E’ pesante dover rischiare la vita ogni volta che si ha qualcosa da dire, ogni volta che si chiede di farsi ascoltare. Lo hanno fatto per tutta l’estate i malati di disabilità gravi, tra cui anche la SLA, e continuano a farlo nel nome dei propri diritti, dell’assistenza dovuta, che deve rientrare nei piani finanziari del governo. Anche ieri, a Roma, ha preso atto la protesta di una quindicina di disabili gravi. Protesta che ha preso svolte anche drammatiche.

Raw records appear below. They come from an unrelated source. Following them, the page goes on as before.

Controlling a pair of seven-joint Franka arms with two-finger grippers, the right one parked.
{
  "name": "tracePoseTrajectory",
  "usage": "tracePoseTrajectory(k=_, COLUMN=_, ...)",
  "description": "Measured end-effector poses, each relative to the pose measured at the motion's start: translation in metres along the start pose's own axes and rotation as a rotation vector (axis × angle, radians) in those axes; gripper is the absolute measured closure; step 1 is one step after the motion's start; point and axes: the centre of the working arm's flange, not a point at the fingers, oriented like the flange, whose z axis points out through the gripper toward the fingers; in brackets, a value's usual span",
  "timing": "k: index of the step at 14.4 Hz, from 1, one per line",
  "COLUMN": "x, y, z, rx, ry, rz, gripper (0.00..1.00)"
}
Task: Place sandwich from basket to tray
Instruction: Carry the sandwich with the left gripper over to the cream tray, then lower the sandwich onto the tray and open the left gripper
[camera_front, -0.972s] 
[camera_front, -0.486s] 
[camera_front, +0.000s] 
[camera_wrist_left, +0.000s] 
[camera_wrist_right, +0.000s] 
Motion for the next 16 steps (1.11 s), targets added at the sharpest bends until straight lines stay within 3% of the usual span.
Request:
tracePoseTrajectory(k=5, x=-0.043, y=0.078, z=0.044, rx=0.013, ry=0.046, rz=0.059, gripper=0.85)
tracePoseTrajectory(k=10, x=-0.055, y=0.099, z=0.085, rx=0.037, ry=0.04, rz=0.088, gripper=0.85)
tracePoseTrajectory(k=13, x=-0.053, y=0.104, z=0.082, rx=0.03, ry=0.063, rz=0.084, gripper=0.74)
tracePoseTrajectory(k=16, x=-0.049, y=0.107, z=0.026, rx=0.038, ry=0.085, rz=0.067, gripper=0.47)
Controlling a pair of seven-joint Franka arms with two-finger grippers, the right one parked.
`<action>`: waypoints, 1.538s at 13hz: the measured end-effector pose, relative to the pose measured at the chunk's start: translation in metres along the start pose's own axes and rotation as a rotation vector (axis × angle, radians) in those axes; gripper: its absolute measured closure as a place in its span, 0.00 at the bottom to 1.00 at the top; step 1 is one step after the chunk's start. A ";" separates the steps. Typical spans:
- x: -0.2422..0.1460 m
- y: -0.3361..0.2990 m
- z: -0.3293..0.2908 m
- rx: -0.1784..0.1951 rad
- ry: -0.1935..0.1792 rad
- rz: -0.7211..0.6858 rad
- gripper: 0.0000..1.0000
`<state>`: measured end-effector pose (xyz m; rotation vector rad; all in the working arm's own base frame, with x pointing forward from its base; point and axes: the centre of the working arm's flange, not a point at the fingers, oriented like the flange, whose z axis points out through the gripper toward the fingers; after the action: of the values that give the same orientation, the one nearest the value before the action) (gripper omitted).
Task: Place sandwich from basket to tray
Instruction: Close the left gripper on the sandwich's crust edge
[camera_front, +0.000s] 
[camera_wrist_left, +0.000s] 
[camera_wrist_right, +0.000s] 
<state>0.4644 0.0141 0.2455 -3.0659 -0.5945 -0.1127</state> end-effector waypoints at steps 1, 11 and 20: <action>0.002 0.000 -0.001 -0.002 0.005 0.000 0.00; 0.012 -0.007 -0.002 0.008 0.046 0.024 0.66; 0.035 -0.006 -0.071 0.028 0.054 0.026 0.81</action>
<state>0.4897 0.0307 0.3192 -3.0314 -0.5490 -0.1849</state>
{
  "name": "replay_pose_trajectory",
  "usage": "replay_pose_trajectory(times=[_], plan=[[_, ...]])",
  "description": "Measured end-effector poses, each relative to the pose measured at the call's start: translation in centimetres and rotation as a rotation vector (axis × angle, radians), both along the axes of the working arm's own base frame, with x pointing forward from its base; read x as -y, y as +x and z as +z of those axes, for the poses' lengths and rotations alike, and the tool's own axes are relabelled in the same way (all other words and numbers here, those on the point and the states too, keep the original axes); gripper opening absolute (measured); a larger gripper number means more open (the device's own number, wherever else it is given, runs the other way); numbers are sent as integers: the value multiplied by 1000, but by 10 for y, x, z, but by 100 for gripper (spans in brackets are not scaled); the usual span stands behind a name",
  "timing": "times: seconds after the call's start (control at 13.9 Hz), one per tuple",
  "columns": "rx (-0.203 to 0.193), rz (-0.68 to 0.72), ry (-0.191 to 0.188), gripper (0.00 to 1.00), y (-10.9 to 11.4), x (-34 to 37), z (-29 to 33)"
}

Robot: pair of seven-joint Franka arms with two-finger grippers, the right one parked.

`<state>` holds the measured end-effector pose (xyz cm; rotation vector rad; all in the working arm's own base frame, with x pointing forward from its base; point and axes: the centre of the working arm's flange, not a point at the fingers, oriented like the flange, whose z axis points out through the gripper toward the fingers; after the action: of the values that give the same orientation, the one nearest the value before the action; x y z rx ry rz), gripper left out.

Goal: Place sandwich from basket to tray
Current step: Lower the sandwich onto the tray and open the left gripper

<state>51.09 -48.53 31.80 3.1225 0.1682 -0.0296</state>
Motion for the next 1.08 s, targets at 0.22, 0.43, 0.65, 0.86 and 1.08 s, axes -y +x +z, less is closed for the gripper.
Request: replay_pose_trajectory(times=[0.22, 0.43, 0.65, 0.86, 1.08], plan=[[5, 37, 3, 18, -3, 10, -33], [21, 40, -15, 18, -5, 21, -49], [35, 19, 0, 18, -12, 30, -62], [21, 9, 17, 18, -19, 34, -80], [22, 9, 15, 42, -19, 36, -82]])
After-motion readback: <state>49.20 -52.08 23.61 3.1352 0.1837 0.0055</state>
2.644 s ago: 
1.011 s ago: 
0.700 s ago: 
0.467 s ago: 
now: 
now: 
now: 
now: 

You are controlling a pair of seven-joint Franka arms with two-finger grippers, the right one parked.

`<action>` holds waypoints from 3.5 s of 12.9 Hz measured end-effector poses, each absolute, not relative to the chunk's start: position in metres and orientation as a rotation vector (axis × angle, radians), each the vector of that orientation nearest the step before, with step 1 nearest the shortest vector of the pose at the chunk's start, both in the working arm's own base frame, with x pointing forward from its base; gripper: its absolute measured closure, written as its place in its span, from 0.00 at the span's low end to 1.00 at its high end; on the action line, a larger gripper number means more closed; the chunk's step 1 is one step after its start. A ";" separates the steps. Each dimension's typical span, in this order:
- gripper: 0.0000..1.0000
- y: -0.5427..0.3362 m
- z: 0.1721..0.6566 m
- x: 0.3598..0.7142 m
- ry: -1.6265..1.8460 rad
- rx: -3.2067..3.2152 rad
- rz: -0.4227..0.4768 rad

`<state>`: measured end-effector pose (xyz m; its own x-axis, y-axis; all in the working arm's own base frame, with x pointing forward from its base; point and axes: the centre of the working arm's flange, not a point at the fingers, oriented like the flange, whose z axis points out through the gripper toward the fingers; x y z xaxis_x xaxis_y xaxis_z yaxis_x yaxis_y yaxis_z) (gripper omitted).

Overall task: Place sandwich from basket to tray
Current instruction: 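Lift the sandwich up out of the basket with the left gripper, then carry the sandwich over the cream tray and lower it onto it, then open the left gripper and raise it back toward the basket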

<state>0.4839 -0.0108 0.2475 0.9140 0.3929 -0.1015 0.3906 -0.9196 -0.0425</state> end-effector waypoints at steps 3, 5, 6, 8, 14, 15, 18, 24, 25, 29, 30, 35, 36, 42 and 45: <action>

A metà mattina, infatti, dato il pesante silenzio che proveniva dai palazzi, uno dei malati di SLA ha deciso di staccare il respiratore senza il quale il suo corpo avrebbe avuto un’autonomia di poche ore prima di entrare in crisi respiratoria. Subito dopo, altre dieci persone hanno seguito l’esempio e si è davvero rischiato di vederli morire in massa. Forse anche per questo finalmente è arrivata l’attesa risposta da parte del sottosegretario all’Economia, Paolo Beretta.

Beretta ha accettato di accogliere e ascoltare i malati, ha spiegato loro che in Senato si sta discutendo proprio dell’assistenza ai casi come il loro e loro hanno ribadito che nessuna decisione importante può essere presa senza ascoltare i diretti interessati e le cose che hanno da dire sul proprio vissuto. Un nuovo appuntamento è stato fissato per oggi alle 10:30 e si spera di giungere a un accordo che faccia contenti tutti, perchè altrimenti la protesta continuerà e stavolta si potrebbe decidere di occupare le aule del Senato. Non hanno paura di nulla, queste persone, nemmeno di morire asfissiati. Non si arrenderanno.